得られた形質転換コロニーを微生物培養装置にて培養し、ウイルス様粒子の精製を試みた。フレンチプレスを用いて酵母細胞を破砕後、MoCV3ウイルス粒子精製法と同様の方法で精製を行い、ショ糖濃度勾配遠心により分画を行った。得られた分画に対して、抗MoCV3抗血清を用いたウエスタン解析を行った（図９a）。その結果、MoCV3 dsRNA1-5導入酵母サンプルのショ糖濃度24 %付近にMoCV3タンパク質由来と考えられるシグナルが検出された。電子顕微鏡観察を行ったところMoCV3ウイルス様粒子が観察された（図９ｂ）。

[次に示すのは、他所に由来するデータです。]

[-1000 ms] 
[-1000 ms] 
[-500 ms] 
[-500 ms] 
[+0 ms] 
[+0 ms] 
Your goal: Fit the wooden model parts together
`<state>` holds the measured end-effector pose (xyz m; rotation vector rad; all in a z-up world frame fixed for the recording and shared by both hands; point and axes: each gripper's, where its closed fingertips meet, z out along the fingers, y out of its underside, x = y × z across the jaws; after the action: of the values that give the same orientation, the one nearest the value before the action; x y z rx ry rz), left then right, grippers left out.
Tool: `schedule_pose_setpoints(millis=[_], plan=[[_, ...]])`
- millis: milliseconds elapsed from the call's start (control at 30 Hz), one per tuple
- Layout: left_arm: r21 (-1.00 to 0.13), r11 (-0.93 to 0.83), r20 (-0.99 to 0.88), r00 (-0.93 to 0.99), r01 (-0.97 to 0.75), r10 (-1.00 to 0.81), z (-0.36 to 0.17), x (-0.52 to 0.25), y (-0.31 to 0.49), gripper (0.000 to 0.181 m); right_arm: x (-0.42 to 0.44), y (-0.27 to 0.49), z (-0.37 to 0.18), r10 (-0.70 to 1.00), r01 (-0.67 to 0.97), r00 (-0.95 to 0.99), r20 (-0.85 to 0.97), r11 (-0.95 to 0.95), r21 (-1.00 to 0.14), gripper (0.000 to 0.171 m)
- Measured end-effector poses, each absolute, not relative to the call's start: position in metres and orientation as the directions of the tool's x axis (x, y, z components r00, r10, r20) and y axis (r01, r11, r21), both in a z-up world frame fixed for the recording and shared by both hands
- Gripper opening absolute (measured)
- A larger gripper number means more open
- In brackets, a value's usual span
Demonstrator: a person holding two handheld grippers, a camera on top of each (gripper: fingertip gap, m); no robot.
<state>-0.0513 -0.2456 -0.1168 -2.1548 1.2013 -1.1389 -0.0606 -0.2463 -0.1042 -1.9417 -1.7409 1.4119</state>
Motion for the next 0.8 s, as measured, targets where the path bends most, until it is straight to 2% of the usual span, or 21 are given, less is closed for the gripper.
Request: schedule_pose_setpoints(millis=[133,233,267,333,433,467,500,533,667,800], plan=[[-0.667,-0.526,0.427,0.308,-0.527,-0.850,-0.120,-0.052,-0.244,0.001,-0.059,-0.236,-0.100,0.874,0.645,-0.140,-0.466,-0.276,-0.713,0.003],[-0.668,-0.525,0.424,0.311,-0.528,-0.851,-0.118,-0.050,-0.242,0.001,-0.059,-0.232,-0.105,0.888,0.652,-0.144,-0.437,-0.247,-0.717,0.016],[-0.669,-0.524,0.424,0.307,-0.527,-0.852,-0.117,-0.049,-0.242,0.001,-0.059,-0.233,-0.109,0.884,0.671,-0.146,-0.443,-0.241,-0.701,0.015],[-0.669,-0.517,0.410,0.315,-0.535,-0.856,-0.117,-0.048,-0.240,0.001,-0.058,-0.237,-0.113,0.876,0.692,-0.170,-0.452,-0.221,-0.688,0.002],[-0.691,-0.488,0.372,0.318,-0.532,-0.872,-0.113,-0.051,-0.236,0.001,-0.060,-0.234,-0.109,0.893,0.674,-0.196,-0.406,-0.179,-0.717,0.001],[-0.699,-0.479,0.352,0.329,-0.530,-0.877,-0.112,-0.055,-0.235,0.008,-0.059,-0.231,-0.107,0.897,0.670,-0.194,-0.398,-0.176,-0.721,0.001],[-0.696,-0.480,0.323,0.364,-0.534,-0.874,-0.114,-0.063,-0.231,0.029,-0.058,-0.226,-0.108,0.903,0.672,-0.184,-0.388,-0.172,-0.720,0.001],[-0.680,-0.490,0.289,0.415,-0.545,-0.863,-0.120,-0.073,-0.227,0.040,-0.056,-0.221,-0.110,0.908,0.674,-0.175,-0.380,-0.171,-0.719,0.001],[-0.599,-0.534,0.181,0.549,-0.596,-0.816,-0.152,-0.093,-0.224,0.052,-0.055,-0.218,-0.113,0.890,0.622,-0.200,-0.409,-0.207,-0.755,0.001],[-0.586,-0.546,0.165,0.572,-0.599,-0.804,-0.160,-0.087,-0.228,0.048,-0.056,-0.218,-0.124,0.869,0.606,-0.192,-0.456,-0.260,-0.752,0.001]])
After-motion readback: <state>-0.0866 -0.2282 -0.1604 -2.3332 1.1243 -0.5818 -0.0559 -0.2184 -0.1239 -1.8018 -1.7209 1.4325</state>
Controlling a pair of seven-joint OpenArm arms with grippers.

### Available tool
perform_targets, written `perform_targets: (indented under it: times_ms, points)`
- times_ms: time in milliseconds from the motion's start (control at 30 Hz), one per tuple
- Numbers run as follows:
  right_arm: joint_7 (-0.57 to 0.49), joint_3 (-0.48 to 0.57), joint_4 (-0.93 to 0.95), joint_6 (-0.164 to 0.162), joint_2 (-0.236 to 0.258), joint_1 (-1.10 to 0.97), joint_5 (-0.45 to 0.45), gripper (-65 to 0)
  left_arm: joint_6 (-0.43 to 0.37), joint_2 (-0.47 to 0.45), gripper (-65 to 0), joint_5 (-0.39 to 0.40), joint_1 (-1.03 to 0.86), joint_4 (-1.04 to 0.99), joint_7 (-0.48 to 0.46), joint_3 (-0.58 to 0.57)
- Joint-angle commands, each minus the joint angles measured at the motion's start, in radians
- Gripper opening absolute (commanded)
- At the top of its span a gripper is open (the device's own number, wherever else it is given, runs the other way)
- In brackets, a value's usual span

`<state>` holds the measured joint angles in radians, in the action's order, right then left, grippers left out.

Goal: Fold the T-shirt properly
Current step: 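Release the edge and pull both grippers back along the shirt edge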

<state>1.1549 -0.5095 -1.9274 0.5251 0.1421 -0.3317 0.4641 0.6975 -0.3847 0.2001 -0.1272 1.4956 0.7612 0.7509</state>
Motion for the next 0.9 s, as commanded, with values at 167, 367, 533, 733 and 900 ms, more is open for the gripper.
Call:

本明細書で引用した全ての刊行物、特許および特許出願をそのまま参考として本明細書にとり入れるものとする。

Claims

五種類の二本鎖ＲＮＡを有し、当該五種類の二本鎖ＲＮＡがそれぞれ配列番号６〜１０に示すアミノ酸配列をコードすることを特徴とするマイコウイルス。
当該五種類の二本鎖ＲＮＡがそれぞれ配列番号１〜５に示す塩基配列からなるポリヌクレオチドであることを特徴とする請求項１記載のマイコウイルス。
請求項１又は２記載のマイコウイルスが宿主に感染した植物病害真菌。
上記宿主がイネいもち病菌であることを特徴とする請求項３記載の植物病害真菌。
請求項１又は２記載のマイコウイルス若しくは請求項３又は４記載の植物病害真菌を含む植物病害防除剤。
請求項５記載の植物病害防除剤を植物に接触させる工程を含む植物病害真菌防除方法。
請求項１又は２記載のマイコウイルスを植物病害真菌に感染させる工程を含む植物病害真菌弱毒化方法。
上記植物病害真菌がイネいもち病菌であることを特徴とする請求項７記載の植物病害真菌弱毒化方法。
配列番号６〜１０に示すアミノ酸配列から選ばれる１つのアミノ酸配列をコードする又は配列番号１〜５に示す塩基配列から選ばれる１つの塩基配列を有する核酸。
請求項９の核酸を有する発現ベクター。